The Taylor Swift strategy

Note: This story has not been updated for several years.

Taylor Swift

Apple Music and its attendant Beats 1 Internet radio station launched last week, to largely laudatory reviews from people who didn’t realize that radio was a thing that already existed. DJs curating collections of music broadcast to a mass audience? you could hear the millennials say in between cuts of Spring King and Pharrell Williams. This is Apple’s greatest innovation since the iPhone introduced the world to telephony.

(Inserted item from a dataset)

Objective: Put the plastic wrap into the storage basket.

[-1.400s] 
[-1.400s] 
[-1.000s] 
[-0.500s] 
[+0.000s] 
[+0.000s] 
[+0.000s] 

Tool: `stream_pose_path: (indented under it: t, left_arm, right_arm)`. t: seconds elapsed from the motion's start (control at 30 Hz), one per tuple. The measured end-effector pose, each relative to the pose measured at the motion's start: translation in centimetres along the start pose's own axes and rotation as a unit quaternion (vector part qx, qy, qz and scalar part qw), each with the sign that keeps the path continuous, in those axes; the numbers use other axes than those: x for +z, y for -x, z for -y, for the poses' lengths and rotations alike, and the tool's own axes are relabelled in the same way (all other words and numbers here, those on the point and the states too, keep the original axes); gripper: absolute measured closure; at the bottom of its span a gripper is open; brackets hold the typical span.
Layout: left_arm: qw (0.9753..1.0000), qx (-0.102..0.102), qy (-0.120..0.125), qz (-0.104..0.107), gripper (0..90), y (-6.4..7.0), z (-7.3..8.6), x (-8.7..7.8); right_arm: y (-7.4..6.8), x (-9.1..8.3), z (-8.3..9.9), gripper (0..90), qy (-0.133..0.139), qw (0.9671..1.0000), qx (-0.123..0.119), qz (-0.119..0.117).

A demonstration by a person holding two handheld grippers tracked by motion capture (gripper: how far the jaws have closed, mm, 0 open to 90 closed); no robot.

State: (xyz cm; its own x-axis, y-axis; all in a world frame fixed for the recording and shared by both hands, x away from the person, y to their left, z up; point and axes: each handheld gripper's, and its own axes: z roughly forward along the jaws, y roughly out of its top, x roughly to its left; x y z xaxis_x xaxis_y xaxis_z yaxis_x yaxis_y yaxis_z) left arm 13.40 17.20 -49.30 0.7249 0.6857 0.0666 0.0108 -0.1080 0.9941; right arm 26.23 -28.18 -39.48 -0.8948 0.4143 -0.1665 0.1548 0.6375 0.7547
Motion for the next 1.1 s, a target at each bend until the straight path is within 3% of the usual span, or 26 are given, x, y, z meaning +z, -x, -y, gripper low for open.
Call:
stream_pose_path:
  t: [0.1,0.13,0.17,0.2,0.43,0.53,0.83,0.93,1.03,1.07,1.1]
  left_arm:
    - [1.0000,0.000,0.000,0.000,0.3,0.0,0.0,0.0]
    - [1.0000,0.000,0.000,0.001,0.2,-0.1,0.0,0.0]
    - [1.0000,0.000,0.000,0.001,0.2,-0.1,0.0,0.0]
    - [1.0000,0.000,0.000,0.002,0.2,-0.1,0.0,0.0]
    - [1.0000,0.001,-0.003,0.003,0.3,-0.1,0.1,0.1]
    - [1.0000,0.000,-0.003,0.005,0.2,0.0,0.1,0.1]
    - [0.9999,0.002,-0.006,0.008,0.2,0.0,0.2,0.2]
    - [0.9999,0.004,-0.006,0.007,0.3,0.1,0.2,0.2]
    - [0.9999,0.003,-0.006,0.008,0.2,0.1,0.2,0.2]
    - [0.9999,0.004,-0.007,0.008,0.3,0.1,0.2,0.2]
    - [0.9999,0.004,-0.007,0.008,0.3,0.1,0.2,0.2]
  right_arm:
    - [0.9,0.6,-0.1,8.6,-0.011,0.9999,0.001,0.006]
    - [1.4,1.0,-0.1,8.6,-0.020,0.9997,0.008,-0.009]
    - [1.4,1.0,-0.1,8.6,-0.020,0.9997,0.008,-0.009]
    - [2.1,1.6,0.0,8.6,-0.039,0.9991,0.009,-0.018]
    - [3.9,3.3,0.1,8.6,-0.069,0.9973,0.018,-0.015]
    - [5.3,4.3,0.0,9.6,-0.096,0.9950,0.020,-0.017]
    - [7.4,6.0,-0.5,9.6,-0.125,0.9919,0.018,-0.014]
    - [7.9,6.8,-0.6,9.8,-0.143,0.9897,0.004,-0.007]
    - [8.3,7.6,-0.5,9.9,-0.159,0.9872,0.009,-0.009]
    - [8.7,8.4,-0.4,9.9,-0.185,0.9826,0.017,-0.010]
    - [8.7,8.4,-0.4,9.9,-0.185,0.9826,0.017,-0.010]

Meanwhile, in the Inventors Wing of the Happy Hunting Ground, Guglielmo Marconi and Alexander Graham Bell exchange eye rolls.

Through tireless journalistic investigation, I’ve come to the only possible conclusion to explain why Apple’s managed to win so much goodwill by putting radio on the Internet. It all comes down one to person, and one person alone. Without this person’s contributions to the cause, consumers might never have had the chance to give Apple even more of their money, and on a recurring basis, no less.

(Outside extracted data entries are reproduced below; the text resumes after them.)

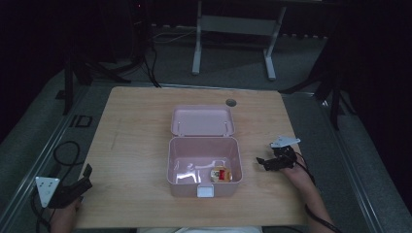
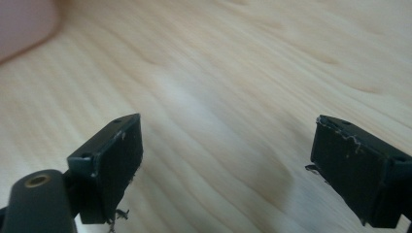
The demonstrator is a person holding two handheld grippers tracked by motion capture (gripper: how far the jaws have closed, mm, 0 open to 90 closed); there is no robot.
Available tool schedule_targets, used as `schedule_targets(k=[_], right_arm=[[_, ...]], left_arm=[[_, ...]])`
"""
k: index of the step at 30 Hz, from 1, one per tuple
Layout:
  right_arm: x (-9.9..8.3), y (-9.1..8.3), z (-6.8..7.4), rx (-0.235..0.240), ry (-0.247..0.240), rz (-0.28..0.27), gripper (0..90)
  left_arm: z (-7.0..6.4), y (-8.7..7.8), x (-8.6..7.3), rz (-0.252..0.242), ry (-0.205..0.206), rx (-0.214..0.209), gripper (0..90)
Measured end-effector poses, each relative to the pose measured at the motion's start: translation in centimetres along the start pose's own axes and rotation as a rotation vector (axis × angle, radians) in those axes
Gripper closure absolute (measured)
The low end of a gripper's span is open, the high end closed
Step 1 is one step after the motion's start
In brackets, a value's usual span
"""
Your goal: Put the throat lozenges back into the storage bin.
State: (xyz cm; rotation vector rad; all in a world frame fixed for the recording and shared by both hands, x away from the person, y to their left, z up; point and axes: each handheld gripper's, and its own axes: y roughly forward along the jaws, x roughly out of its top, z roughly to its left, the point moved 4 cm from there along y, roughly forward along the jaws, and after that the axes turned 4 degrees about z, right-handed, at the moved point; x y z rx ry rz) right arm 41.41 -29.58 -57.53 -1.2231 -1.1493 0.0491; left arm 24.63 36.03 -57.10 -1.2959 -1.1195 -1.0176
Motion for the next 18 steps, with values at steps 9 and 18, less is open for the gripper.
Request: schedule_targets(k=[9,18], right_arm=[[-1.8,-1.6,-1.6,-0.101,0.116,-0.059,11.3],[-3.3,-3.1,-2.5,-0.174,0.213,-0.097,11.3]], left_arm=[[0.0,0.0,0.0,0.001,-0.001,0.0,2.5],[0.0,0.0,0.0,0.001,0.0,0.002,2.5]])
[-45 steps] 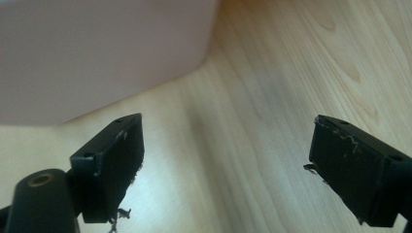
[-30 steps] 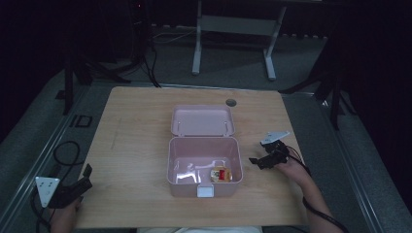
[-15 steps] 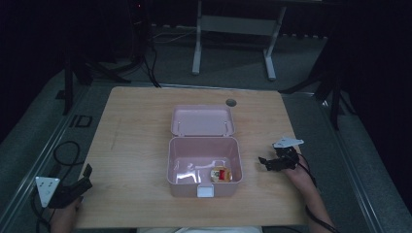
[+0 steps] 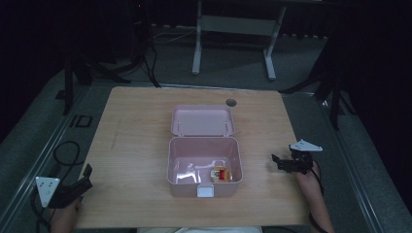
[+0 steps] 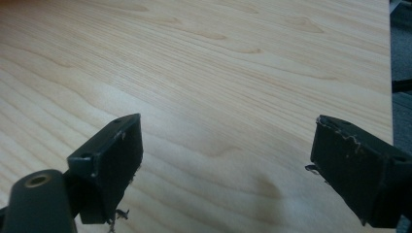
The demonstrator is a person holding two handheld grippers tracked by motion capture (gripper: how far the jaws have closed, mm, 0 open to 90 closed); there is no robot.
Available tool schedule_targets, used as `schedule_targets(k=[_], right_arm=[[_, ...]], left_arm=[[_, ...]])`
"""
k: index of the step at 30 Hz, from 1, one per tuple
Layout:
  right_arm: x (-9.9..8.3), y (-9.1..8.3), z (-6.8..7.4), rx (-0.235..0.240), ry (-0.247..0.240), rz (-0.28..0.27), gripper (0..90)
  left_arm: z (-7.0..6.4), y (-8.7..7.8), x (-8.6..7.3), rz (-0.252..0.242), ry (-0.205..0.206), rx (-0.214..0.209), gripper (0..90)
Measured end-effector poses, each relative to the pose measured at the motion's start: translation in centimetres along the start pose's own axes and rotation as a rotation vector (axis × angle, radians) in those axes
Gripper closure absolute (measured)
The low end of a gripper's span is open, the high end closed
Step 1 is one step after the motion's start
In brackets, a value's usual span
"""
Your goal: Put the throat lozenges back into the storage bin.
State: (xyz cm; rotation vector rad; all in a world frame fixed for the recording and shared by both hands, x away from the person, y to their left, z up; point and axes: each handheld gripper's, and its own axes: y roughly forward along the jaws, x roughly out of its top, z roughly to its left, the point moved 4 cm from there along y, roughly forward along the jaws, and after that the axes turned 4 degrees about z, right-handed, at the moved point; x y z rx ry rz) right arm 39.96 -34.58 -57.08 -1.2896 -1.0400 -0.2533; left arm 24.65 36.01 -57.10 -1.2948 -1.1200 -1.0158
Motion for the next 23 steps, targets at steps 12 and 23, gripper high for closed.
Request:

Yes, we all owe Taylor Swift a debt of gratitude.

The Émile Zola of modern pop looked Apple straight in the eye and declared, “J’accuse… Apple of not paying enough royalties.” Ms. Swift objected to Apple stiffing artists of royalties while its streaming music service was in its three-month trial period and decided to withhold her latest album from the service. Apple, no stranger to the lure of star power, quickly acquiesced, and musician and tech giant kissed and made up, not unlike the protagonists in one of Swift’s bouncier songs.

If you’re surprised how Swift-ly Apple changed course, don’t be. It is quite clear, from just a cursory examination of Apple’s comings and goings that Taylor Swift is regarded as a guru in the halls of Cupertino. Wise men look to her for counsel, and up-and-coming executives are just as likely to consult one of her albums for inspiration as they are the dog-eared pages of Peter Drucker’s works.

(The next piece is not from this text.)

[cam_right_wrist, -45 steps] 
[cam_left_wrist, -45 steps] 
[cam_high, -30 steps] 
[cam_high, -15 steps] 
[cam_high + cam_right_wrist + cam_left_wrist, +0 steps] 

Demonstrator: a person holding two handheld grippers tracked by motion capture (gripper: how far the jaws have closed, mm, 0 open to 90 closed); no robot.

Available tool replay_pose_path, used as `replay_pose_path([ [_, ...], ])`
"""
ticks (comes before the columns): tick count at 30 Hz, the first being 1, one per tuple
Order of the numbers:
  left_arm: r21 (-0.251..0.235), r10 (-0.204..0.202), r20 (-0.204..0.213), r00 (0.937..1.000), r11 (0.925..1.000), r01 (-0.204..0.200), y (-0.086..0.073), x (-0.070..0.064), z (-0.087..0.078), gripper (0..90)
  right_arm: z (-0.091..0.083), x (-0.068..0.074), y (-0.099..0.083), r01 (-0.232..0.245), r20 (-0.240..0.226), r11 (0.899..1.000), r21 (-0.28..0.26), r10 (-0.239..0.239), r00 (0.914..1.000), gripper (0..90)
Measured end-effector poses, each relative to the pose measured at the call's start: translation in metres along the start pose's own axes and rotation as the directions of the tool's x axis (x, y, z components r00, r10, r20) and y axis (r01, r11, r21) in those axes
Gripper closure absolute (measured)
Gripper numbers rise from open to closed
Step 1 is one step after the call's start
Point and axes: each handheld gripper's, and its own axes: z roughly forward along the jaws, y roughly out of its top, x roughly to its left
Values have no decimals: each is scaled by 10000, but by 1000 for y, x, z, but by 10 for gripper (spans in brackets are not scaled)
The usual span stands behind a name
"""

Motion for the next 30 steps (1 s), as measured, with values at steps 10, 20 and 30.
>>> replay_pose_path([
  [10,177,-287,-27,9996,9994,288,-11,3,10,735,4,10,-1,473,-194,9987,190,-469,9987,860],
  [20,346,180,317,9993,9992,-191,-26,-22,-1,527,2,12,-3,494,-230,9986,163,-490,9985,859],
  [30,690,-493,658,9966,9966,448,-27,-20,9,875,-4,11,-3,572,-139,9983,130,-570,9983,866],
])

Consider the following Apple maneuvers, which come straight out of a curated Taylor Swift playlist.

  • “Love Story,” the lead single off Swift’s 2008 Fearless album tells the story of Romeo and Juliet, but this time with a happy ending, because the idea of doomed lovers poisoning themselves is kind of a bummer, you know? Apple clearly wants to perform a similar reversal by working elements of Ping — its doomed attempt to meld social networking and music — into the new Apple Music service. Apple Music’s Connect feature lets users follow musicians and musicians post special content — nearly exactly what Ping offered. If bringing Ping back from the dead isn’t Apple’s efforts to rewrite a tragedy — or a comedy, depending on how you feel about the rare times the Fruit Company slips on a banana peel — then I don’t know what is.
  • Taylor Swift’s video for “You Belong With Me” captured the 2009 MTV Video Music Award for Best Female Video. But that moment of triumph was tarnished when Kanye West interrupted Swift’s acceptance speech to protest that Beyonce should have taken home the trophy instead. It is clear that Apple CEO Tim Cook and senior vice president of Internet software and services Eddy Cue were watching that evening. “How rude,” Cook probably remarked. “It’s never a good look interrupting someone,” Cue doubtlessly concurred. So six years later, when Jimmy Iovine and Drake rambled on and on about Apple Music at June’s Worldwide Developers Conference, Cook and Cue put their hard-learned lesson about proper etiquette to to the test and let those two speak, uninterrupted, for hours. Days. They may still be speaking.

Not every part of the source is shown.